Ella reconoció que ya no era la misma. Sin embargo, para otros todo seguía normal. Sus vecinos la respetaban, pues atendía con esmero y dedicación a sus dos hijos. Esos ojos extraños, observaban a diario como ella luchaba día a día por su familia. Ellos reconocieron, en Milagros, una mujer fuerte, que no se amilanaba ante ninguna situación, por más difícil que esta fuese. Veían como ella levantaba su núcleo familiar, distinguiéndose ante su comunidad como la verdadera jefa de familia.
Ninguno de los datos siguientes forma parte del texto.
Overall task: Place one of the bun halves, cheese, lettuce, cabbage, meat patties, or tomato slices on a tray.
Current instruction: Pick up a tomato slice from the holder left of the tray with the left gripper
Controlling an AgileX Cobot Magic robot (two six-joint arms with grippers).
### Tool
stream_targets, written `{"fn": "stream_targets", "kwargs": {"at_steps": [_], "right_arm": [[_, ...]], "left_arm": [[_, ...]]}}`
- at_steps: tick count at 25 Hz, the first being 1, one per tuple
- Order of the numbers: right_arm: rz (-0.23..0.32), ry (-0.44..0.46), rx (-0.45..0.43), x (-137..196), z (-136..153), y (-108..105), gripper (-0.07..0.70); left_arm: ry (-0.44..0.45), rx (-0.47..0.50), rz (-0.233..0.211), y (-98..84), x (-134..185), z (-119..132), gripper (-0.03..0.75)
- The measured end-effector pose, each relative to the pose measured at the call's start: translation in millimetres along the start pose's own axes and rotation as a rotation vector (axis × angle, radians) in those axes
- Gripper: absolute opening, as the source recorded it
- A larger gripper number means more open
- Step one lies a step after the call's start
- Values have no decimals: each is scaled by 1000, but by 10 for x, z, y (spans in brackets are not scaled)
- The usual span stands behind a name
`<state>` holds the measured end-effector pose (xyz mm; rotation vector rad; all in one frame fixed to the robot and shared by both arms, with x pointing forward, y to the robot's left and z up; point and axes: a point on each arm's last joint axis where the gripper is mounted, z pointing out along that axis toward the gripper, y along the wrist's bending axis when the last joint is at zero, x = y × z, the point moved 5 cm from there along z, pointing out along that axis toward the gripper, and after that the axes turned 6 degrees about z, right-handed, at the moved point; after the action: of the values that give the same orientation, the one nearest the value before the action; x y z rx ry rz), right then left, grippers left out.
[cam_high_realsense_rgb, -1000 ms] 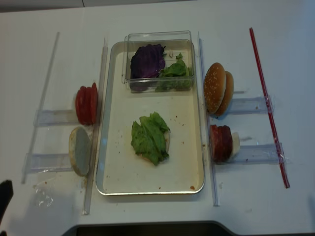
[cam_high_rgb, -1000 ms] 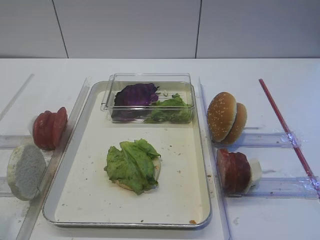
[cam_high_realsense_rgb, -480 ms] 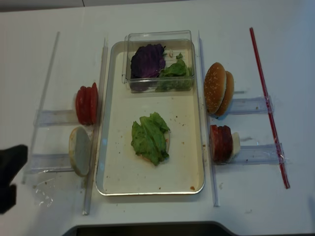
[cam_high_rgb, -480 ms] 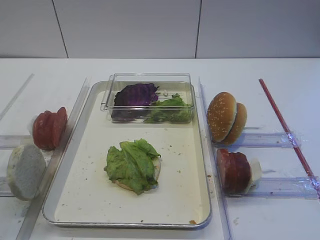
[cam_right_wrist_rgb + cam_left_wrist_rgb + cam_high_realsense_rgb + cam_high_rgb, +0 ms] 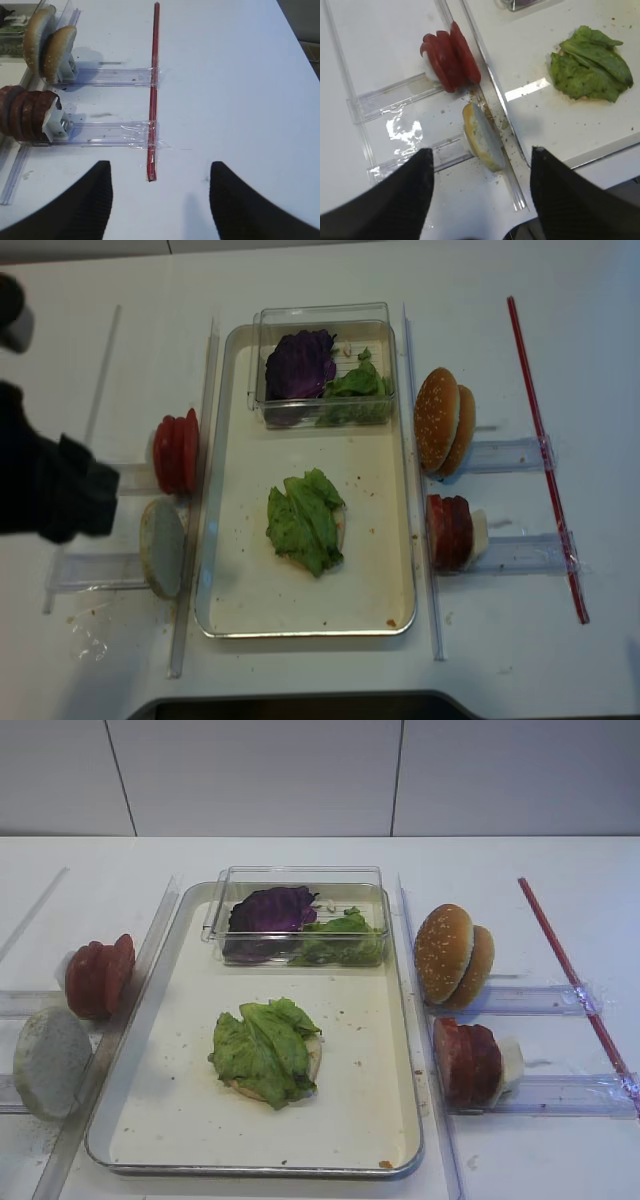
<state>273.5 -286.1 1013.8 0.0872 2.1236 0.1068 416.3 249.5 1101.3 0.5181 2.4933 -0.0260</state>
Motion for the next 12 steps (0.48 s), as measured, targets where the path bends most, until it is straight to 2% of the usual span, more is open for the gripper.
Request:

La comunidad se adaptó a su estilo de vida y ella a su vez a su diario vivir.
Ese día, importante para cualquier persona en un calendario, se apresuró en llevar los niños a la escuela.
—¡Dense prisa, chicos! Es tarde ya, rápido— les gritaba desde su habitación.
Se había despertado con mucha inquietud. Necesitaba enfrentarse con su realidad. Milagros apurada y desganada, se vistió con su traje azul marino, el de siempre. Se puso unas zapatillas blancas, las que combinó con su cartera. Al salir del plantel escolar, decidió caminar hasta el hogar de su madre, a quien no visitaba desde que se fue con Rafael.
—Tengo que hacerlo. Hace tiempo debí hacerlo. ¿Qué dirán cuando me vean? — repetía intrigada.
El camino se le hizo largo y pesado.